Material for this exercise:
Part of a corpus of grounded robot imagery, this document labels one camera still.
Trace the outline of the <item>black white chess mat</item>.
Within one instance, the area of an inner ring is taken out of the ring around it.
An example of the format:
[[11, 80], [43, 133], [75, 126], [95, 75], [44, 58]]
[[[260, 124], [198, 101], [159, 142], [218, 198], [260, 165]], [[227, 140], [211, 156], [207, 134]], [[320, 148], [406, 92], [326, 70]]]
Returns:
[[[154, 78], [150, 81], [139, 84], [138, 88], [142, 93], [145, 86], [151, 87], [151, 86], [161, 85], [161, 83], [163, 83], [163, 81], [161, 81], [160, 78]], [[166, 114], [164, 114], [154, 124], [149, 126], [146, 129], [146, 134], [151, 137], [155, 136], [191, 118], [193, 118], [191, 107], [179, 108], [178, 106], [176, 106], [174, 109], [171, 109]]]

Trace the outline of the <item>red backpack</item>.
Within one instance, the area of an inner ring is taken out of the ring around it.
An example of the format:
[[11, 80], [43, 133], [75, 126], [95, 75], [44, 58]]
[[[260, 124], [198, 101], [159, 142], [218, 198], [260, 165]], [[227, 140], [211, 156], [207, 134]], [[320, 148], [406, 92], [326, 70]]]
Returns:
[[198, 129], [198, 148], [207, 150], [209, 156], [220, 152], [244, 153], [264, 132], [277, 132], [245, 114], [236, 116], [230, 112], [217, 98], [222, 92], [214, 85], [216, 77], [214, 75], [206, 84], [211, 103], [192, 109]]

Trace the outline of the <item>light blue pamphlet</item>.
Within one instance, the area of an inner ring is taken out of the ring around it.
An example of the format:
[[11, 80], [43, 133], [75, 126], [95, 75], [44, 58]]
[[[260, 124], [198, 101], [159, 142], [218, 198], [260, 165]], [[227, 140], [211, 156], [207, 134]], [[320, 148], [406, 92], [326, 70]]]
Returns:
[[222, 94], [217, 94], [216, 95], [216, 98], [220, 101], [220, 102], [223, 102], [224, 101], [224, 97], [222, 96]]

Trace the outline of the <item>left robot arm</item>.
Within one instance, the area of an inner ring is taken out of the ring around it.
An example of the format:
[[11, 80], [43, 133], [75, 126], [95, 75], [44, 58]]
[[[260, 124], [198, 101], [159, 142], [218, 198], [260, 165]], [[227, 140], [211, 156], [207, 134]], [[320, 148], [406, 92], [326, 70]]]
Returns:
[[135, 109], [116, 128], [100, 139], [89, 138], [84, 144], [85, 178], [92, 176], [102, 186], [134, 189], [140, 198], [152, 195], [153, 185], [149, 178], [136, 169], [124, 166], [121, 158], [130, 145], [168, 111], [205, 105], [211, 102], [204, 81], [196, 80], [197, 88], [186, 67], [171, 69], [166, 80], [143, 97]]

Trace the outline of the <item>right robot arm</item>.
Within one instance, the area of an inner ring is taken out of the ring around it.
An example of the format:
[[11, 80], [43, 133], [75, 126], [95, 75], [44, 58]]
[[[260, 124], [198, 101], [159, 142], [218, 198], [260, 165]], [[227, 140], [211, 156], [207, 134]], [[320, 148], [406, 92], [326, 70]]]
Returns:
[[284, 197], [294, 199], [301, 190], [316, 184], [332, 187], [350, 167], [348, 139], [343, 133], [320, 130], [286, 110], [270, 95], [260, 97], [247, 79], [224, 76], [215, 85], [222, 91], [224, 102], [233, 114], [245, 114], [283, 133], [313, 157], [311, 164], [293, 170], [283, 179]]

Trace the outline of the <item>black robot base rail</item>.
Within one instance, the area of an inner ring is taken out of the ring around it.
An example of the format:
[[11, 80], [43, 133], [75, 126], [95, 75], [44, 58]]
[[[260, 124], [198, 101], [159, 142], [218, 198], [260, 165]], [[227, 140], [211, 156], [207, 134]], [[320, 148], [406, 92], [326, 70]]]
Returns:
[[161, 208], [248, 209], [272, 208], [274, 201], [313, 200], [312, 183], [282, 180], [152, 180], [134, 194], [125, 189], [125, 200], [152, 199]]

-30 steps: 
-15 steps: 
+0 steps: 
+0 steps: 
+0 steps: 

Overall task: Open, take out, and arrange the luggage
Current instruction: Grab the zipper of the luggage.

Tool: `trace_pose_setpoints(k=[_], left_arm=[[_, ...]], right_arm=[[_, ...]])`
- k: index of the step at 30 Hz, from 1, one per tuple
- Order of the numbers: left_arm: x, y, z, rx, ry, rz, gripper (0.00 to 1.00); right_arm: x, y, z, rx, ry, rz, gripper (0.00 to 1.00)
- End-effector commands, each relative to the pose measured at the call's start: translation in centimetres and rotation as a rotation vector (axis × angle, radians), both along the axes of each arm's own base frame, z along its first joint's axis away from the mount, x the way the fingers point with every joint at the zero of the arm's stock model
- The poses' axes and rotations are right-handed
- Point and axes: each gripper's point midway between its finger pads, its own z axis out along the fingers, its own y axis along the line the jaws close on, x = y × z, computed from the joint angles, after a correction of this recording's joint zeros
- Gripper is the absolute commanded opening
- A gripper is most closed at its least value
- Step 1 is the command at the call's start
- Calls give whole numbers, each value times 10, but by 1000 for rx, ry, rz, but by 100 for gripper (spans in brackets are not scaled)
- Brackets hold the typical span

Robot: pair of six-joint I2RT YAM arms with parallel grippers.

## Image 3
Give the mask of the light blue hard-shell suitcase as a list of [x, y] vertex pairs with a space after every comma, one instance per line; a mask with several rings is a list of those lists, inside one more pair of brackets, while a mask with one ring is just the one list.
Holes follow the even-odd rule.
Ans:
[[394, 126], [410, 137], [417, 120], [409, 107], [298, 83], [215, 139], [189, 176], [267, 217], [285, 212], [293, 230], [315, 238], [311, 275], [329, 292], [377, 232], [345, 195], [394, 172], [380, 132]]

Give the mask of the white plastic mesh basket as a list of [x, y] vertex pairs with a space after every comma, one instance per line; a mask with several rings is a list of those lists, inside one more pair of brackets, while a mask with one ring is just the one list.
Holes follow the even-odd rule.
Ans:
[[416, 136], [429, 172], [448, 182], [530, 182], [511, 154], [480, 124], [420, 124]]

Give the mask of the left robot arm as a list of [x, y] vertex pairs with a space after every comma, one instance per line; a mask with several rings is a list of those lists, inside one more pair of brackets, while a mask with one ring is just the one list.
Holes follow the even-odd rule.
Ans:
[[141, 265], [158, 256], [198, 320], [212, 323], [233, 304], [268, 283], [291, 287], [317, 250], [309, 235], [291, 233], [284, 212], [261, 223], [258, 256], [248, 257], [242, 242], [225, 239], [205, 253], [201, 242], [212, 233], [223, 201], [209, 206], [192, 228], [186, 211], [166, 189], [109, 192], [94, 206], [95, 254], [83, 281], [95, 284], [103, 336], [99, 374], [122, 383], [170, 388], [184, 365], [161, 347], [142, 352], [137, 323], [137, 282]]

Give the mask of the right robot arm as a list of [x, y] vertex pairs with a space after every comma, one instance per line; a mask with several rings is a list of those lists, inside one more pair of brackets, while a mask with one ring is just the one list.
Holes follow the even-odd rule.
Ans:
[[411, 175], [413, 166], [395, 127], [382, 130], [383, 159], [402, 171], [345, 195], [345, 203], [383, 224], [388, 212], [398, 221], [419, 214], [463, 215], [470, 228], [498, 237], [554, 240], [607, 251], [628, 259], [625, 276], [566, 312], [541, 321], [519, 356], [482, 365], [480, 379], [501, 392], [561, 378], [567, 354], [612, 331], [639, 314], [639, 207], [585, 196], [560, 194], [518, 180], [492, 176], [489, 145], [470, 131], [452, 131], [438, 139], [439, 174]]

About this task: Every line in the material must be repeated verbatim.

Reply to the exercise:
Part of a corpus of grounded robot imagery, this document labels one camera still.
Trace the outline of the <item>black white chess mat</item>.
Within one instance, the area of an inner ring is taken out of the ring around it.
An example of the format:
[[11, 80], [43, 133], [75, 126], [95, 75], [44, 58]]
[[[260, 124], [198, 101], [159, 142], [218, 198], [260, 165]], [[227, 140], [211, 156], [207, 134]], [[320, 148], [406, 92], [326, 70]]]
Returns:
[[[154, 78], [150, 81], [139, 84], [138, 88], [142, 93], [145, 86], [151, 87], [151, 86], [161, 85], [161, 83], [163, 83], [163, 81], [161, 81], [160, 78]], [[166, 114], [164, 114], [154, 124], [149, 126], [146, 129], [146, 134], [151, 137], [155, 136], [191, 118], [193, 118], [191, 107], [179, 108], [178, 106], [176, 106], [174, 109], [171, 109]]]

Trace the outline of the <item>red backpack</item>.
Within one instance, the area of an inner ring is taken out of the ring around it.
An example of the format:
[[11, 80], [43, 133], [75, 126], [95, 75], [44, 58]]
[[[260, 124], [198, 101], [159, 142], [218, 198], [260, 165]], [[227, 140], [211, 156], [207, 134]], [[320, 148], [406, 92], [326, 70]]]
Returns:
[[198, 129], [198, 148], [207, 150], [209, 156], [220, 152], [244, 153], [264, 132], [277, 132], [245, 114], [236, 116], [230, 112], [217, 98], [222, 92], [214, 85], [216, 77], [214, 75], [206, 84], [211, 103], [192, 109]]

Trace the outline of the <item>light blue pamphlet</item>.
Within one instance, the area of an inner ring is taken out of the ring around it.
An example of the format:
[[11, 80], [43, 133], [75, 126], [95, 75], [44, 58]]
[[[260, 124], [198, 101], [159, 142], [218, 198], [260, 165]], [[227, 140], [211, 156], [207, 134]], [[320, 148], [406, 92], [326, 70]]]
Returns:
[[222, 94], [217, 94], [216, 95], [216, 98], [220, 101], [220, 102], [223, 102], [224, 101], [224, 97], [222, 96]]

Trace the outline of the <item>left robot arm</item>.
Within one instance, the area of an inner ring is taken out of the ring around it.
An example of the format:
[[11, 80], [43, 133], [75, 126], [95, 75], [44, 58]]
[[[260, 124], [198, 101], [159, 142], [218, 198], [260, 165]], [[227, 140], [211, 156], [207, 134]], [[320, 148], [406, 92], [326, 70]]]
Returns:
[[135, 109], [116, 128], [100, 139], [89, 138], [84, 144], [85, 178], [92, 176], [102, 186], [134, 189], [140, 198], [152, 195], [153, 185], [149, 178], [136, 169], [124, 166], [121, 158], [130, 145], [168, 111], [205, 105], [211, 102], [204, 81], [196, 80], [197, 88], [186, 67], [171, 69], [166, 80], [143, 97]]

Trace the outline of the <item>right robot arm</item>.
Within one instance, the area of an inner ring is taken out of the ring around it.
An example of the format:
[[11, 80], [43, 133], [75, 126], [95, 75], [44, 58]]
[[[260, 124], [198, 101], [159, 142], [218, 198], [260, 165]], [[227, 140], [211, 156], [207, 134]], [[320, 148], [406, 92], [326, 70]]]
Returns:
[[284, 197], [294, 199], [301, 190], [316, 184], [332, 187], [350, 167], [348, 139], [343, 133], [320, 130], [286, 110], [270, 95], [260, 97], [247, 79], [224, 76], [215, 85], [222, 91], [224, 102], [233, 114], [245, 114], [283, 133], [313, 157], [311, 164], [293, 170], [283, 179]]

Trace the outline of the <item>black robot base rail</item>.
Within one instance, the area of an inner ring is taken out of the ring around it.
An example of the format:
[[11, 80], [43, 133], [75, 126], [95, 75], [44, 58]]
[[[260, 124], [198, 101], [159, 142], [218, 198], [260, 165]], [[227, 140], [211, 156], [207, 134]], [[320, 148], [406, 92], [326, 70]]]
Returns:
[[161, 208], [248, 209], [272, 208], [274, 201], [313, 200], [312, 183], [282, 180], [152, 180], [134, 194], [125, 189], [125, 200], [152, 199]]

-30 steps: 
-15 steps: 
+0 steps: 
+0 steps: 
+0 steps: 

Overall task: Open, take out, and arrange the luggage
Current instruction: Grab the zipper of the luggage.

Tool: `trace_pose_setpoints(k=[_], left_arm=[[_, ...]], right_arm=[[_, ...]])`
- k: index of the step at 30 Hz, from 1, one per tuple
- Order of the numbers: left_arm: x, y, z, rx, ry, rz, gripper (0.00 to 1.00); right_arm: x, y, z, rx, ry, rz, gripper (0.00 to 1.00)
- End-effector commands, each relative to the pose measured at the call's start: translation in centimetres and rotation as a rotation vector (axis × angle, radians), both along the axes of each arm's own base frame, z along its first joint's axis away from the mount, x the way the fingers point with every joint at the zero of the arm's stock model
- The poses' axes and rotations are right-handed
- Point and axes: each gripper's point midway between its finger pads, its own z axis out along the fingers, its own y axis along the line the jaws close on, x = y × z, computed from the joint angles, after a correction of this recording's joint zeros
- Gripper is the absolute commanded opening
- A gripper is most closed at its least value
- Step 1 is the command at the call's start
- Calls give whole numbers, each value times 10, but by 1000 for rx, ry, rz, but by 100 for gripper (spans in brackets are not scaled)
- Brackets hold the typical span

Robot: pair of six-joint I2RT YAM arms with parallel grippers.

## Image 3
Give the mask of the light blue hard-shell suitcase as a list of [x, y] vertex pairs with a space after every comma, one instance per line; a mask with several rings is a list of those lists, inside one more pair of brackets, while a mask with one ring is just the one list.
Holes follow the even-odd rule.
Ans:
[[394, 126], [410, 137], [417, 120], [409, 107], [298, 83], [215, 139], [189, 176], [267, 217], [285, 212], [293, 230], [315, 238], [311, 275], [329, 292], [377, 232], [345, 195], [394, 172], [380, 132]]

Give the mask of the white plastic mesh basket as a list of [x, y] vertex pairs with a space after every comma, one instance per line; a mask with several rings is a list of those lists, inside one more pair of brackets, while a mask with one ring is just the one list.
Holes follow the even-odd rule.
Ans:
[[416, 136], [429, 172], [448, 182], [530, 182], [511, 154], [480, 124], [420, 124]]

Give the mask of the left robot arm as a list of [x, y] vertex pairs with a space after every comma, one instance per line; a mask with several rings is a list of those lists, inside one more pair of brackets, while a mask with one ring is just the one list.
Holes follow the even-odd rule.
Ans:
[[141, 265], [158, 256], [198, 320], [212, 323], [233, 304], [268, 283], [291, 287], [317, 250], [309, 235], [291, 233], [284, 212], [261, 223], [258, 256], [248, 257], [242, 242], [225, 239], [205, 253], [201, 242], [212, 233], [223, 201], [209, 206], [192, 228], [186, 211], [166, 189], [109, 192], [94, 206], [95, 254], [83, 281], [95, 284], [103, 336], [99, 374], [122, 383], [170, 388], [184, 365], [161, 347], [142, 352], [137, 323], [137, 282]]

Give the mask of the right robot arm as a list of [x, y] vertex pairs with a space after every comma, one instance per line; a mask with several rings is a list of those lists, inside one more pair of brackets, while a mask with one ring is just the one list.
Holes follow the even-odd rule.
Ans:
[[411, 175], [413, 166], [395, 127], [382, 130], [383, 159], [402, 171], [345, 195], [345, 203], [383, 224], [388, 212], [398, 221], [419, 214], [463, 215], [470, 228], [498, 237], [554, 240], [607, 251], [628, 259], [625, 276], [566, 312], [541, 321], [519, 356], [482, 365], [480, 379], [501, 392], [561, 378], [567, 354], [612, 331], [639, 314], [639, 207], [585, 196], [560, 194], [518, 180], [492, 176], [489, 145], [470, 131], [452, 131], [438, 139], [439, 174]]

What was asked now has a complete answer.